Six Thoughts on Leading Your Family in Isolation
TGC will be publishing an edited version of this article. Let me know your thoughts. ~ Chap Bettis
For twelve years, our family of six would make a 22-hour, 1200-mile, two-day van ride from New England to Alabama to see grandparents. Buying airline tickets for all of us was not in our budget. As we strapped ourselves, astronaut-like, into our beloved minivan for our 22 hours of forced confinement, the question lingered, “Would we survive?”
Reminiscing now, my children in their twenties would tell you we not only survived but we thrived. They look back on that long trip and “forced fellowship” with fond memories.
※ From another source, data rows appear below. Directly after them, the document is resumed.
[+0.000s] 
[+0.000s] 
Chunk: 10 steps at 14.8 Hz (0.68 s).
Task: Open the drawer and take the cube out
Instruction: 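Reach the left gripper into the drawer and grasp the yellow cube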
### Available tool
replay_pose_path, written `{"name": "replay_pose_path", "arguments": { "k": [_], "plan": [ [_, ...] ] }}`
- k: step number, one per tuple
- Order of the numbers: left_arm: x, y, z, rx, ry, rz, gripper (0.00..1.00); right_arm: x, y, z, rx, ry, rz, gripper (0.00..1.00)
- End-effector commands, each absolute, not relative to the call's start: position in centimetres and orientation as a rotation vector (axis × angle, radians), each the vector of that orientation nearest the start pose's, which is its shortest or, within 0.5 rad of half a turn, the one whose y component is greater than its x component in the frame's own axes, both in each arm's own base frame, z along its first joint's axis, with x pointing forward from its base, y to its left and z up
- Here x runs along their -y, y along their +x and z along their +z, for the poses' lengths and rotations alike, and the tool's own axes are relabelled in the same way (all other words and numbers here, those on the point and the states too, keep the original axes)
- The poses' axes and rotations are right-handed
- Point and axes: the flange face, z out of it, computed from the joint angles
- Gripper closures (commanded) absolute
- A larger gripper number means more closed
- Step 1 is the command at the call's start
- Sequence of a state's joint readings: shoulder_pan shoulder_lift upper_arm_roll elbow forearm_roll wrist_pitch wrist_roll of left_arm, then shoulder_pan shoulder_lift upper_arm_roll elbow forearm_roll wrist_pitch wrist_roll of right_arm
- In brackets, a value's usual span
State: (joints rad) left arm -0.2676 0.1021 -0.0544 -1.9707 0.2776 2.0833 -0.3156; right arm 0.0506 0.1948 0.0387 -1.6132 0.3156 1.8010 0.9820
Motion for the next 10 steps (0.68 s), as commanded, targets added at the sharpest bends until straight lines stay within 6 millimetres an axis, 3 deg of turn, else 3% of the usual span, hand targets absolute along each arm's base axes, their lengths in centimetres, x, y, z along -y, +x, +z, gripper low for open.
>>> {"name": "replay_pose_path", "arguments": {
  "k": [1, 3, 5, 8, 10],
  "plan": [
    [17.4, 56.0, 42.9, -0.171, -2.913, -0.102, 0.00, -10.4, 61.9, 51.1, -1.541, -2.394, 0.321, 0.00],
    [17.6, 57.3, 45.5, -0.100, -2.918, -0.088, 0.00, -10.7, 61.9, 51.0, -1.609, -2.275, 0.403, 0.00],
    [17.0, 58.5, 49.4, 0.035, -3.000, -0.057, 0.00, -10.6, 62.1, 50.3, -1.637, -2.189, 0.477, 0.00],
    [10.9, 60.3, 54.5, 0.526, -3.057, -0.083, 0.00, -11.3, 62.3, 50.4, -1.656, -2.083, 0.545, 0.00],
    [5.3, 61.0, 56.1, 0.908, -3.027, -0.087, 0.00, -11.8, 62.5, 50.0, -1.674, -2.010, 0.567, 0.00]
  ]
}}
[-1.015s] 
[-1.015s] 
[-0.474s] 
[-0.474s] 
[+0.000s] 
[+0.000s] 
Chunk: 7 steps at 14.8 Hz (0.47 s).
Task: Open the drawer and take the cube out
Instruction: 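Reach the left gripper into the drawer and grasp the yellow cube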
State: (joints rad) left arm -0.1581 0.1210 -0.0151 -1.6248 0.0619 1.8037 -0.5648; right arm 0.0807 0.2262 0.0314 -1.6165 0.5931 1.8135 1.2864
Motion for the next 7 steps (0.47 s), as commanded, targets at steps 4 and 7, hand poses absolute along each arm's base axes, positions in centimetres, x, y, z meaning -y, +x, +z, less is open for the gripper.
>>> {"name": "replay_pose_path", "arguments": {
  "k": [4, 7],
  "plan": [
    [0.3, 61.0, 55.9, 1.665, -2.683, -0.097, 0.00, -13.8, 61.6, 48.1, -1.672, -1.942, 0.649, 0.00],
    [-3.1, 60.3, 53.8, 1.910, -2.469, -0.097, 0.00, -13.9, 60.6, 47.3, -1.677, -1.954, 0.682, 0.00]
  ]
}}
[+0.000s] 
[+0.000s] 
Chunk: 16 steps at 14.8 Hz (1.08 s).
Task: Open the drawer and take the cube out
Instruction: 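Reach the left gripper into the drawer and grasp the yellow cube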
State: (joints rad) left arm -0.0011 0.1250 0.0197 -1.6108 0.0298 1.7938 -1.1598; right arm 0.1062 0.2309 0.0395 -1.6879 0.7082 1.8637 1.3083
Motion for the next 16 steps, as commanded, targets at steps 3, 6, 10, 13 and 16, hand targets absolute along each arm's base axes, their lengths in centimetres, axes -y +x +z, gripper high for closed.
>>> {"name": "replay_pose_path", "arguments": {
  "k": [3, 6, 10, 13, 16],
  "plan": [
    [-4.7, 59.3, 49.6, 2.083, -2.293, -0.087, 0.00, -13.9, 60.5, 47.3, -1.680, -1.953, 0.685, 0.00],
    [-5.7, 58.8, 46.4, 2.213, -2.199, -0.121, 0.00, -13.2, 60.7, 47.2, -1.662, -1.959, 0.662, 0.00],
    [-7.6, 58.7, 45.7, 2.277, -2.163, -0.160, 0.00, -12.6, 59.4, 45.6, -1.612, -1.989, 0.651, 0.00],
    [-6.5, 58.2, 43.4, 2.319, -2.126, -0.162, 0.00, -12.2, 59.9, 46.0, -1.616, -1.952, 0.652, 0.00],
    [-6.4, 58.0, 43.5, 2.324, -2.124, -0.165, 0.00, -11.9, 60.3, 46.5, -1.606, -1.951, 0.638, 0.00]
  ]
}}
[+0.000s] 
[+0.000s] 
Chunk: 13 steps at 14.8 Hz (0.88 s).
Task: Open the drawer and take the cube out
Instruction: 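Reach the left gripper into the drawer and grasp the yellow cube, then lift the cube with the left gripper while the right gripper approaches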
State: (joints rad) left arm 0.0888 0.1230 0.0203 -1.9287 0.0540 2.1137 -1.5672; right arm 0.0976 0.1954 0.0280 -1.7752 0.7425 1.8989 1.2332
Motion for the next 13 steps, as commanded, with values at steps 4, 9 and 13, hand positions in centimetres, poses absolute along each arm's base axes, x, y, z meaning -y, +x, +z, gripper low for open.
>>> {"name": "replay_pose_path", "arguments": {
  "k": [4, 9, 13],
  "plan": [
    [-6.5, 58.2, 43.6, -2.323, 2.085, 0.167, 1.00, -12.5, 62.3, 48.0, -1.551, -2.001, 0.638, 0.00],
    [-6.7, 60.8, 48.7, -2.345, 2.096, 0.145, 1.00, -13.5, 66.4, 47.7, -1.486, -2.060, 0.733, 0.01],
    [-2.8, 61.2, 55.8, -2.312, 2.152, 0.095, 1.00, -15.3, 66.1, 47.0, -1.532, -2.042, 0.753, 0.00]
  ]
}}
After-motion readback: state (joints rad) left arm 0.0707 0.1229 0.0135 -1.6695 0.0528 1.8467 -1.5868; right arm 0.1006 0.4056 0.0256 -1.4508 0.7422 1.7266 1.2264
When we started our trips, our highest motive was to keep the children occupied, keep ourselves sane, and arrive safely at the grandparents. Only later did I realize our trip was a unique opportunity to build family identity and togetherness.
Many families are in a similar situation today. This hard shutdown of activities is forcing us into an extraordinary situation. We are quarantined like we are sick but we are not. We are isolated from others but together as a family.
As we approach this unusual crisis, each household has a unique opportunity to disciple our children and grow relationally stronger. Too often our families rush from activity to activity, functioning like Airbnb and Uber services. This unexpected situation gives us a chance to love our closest neighbor – our family member.
Journeying together in confinement yielded good fruit in our family years later. But it required intentionality and work. The following are six principles that may serve to guide your family.
We have an opportunity to grow in leading our family well. Driving our family down to Alabama, it was vital that Sharon and I keep the right perspective. Establishing new routines in the car would challenge our patience. How would we respond to the stress?
Often we want to parent on autopilot. During this time of turbulence, we have a time to grow in patience, active encouragement, wisdom, and leadership skills. The first place we live out the gospel is in our homes. Our children are watching us. Do they see us trusting the Lord or anxious? Are they seeing peace in us?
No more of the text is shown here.